> THE PROBLEM: If anything in the data looks odd, keep it anyway and write the whole listing out unchanged.

Top of EXERCISE INPUT

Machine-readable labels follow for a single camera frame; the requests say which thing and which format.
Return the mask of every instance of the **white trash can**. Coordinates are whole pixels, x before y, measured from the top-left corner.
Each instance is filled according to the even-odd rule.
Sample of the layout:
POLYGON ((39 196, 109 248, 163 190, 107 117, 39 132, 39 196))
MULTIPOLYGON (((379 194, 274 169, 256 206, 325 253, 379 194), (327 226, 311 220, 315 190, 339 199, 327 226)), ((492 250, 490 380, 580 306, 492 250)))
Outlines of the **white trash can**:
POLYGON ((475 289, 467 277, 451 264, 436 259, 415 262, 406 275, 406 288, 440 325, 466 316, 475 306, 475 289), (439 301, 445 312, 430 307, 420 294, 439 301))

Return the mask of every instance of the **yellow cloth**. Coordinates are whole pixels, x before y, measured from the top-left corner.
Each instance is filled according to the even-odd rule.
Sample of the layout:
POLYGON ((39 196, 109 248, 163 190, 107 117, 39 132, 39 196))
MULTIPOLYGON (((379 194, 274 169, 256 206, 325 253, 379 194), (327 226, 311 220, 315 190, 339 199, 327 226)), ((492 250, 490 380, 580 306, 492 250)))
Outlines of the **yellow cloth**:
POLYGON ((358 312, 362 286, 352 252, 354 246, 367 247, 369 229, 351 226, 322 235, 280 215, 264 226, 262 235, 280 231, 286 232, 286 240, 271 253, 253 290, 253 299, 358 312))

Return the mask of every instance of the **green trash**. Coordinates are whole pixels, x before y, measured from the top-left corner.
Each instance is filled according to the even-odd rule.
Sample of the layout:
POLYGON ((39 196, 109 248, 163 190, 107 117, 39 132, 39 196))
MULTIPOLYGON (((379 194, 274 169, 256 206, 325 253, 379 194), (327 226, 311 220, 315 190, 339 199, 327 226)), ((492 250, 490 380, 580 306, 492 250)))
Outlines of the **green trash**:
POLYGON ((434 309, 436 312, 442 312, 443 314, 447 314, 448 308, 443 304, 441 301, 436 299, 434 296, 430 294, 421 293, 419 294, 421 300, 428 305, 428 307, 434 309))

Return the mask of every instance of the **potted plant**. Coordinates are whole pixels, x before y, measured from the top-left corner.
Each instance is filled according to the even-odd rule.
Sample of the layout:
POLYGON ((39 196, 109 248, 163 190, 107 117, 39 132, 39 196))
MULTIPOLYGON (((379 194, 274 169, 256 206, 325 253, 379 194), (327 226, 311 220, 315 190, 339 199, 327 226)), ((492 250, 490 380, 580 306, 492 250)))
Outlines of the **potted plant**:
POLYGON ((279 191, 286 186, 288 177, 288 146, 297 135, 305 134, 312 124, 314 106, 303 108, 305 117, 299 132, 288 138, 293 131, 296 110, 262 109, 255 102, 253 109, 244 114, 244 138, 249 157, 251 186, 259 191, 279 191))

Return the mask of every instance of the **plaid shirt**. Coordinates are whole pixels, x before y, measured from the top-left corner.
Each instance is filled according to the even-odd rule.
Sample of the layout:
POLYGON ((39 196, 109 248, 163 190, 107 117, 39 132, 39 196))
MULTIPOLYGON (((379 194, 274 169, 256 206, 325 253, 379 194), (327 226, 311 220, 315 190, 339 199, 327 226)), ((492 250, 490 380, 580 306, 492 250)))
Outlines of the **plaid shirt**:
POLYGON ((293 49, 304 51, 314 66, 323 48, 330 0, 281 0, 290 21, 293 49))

Bottom of EXERCISE INPUT

> FINAL ANSWER:
Machine-readable labels follow for a single camera frame; the requests say which thing and which format.
Return the mask of every instance of the **white trash can**. Coordinates are whole pixels, x before y, measured from the top-left corner.
Each instance is filled according to the even-odd rule.
Sample of the layout:
POLYGON ((39 196, 109 248, 163 190, 107 117, 39 132, 39 196))
MULTIPOLYGON (((379 194, 274 169, 256 206, 325 253, 379 194), (327 226, 311 220, 315 190, 339 199, 327 226)), ((492 250, 490 380, 580 306, 492 250)))
Outlines of the **white trash can**:
POLYGON ((475 289, 467 277, 451 264, 436 259, 415 262, 406 275, 406 288, 440 325, 466 316, 475 306, 475 289), (439 301, 445 312, 430 307, 420 294, 439 301))

Return the mask of every instance of the **yellow cloth**. Coordinates are whole pixels, x before y, measured from the top-left corner.
Each instance is filled according to the even-odd rule.
Sample of the layout:
POLYGON ((39 196, 109 248, 163 190, 107 117, 39 132, 39 196))
MULTIPOLYGON (((379 194, 274 169, 256 206, 325 253, 379 194), (327 226, 311 220, 315 190, 339 199, 327 226)), ((492 250, 490 380, 580 306, 492 250)))
Outlines of the **yellow cloth**:
POLYGON ((358 312, 362 286, 352 252, 354 246, 367 247, 369 229, 351 226, 322 235, 280 215, 264 226, 262 235, 280 231, 286 232, 286 240, 271 253, 253 290, 253 299, 358 312))

Return the mask of every instance of the **green trash**. Coordinates are whole pixels, x before y, measured from the top-left corner.
Each instance is filled according to the even-odd rule.
Sample of the layout:
POLYGON ((39 196, 109 248, 163 190, 107 117, 39 132, 39 196))
MULTIPOLYGON (((379 194, 274 169, 256 206, 325 253, 379 194), (327 226, 311 220, 315 190, 339 199, 327 226)), ((492 250, 490 380, 580 306, 492 250)))
Outlines of the **green trash**:
POLYGON ((434 309, 436 312, 442 312, 443 314, 447 314, 448 308, 443 304, 441 301, 436 299, 434 296, 430 294, 421 293, 419 294, 421 300, 428 305, 428 307, 434 309))

Return the mask of every instance of the **potted plant**. Coordinates are whole pixels, x before y, measured from the top-left corner.
Each instance is filled according to the even-odd rule.
Sample of the layout:
POLYGON ((39 196, 109 248, 163 190, 107 117, 39 132, 39 196))
MULTIPOLYGON (((379 194, 274 169, 256 206, 325 253, 379 194), (327 226, 311 220, 315 190, 339 199, 327 226)), ((492 250, 490 380, 580 306, 492 250)))
Outlines of the **potted plant**:
POLYGON ((279 191, 286 186, 288 177, 288 146, 297 135, 305 134, 312 124, 314 106, 303 108, 305 117, 299 132, 288 138, 293 131, 296 110, 262 109, 255 102, 253 109, 244 114, 244 138, 249 157, 251 186, 259 191, 279 191))

Return the mask of every instance of the **plaid shirt**. Coordinates are whole pixels, x before y, measured from the top-left corner.
Each instance is filled according to the even-odd rule.
Sample of the layout:
POLYGON ((39 196, 109 248, 163 190, 107 117, 39 132, 39 196))
MULTIPOLYGON (((379 194, 274 169, 256 206, 325 253, 379 194), (327 226, 311 220, 315 190, 339 199, 327 226)), ((492 250, 490 380, 580 306, 492 250)))
Outlines of the **plaid shirt**:
POLYGON ((293 49, 304 51, 314 66, 323 48, 330 0, 281 0, 290 21, 293 49))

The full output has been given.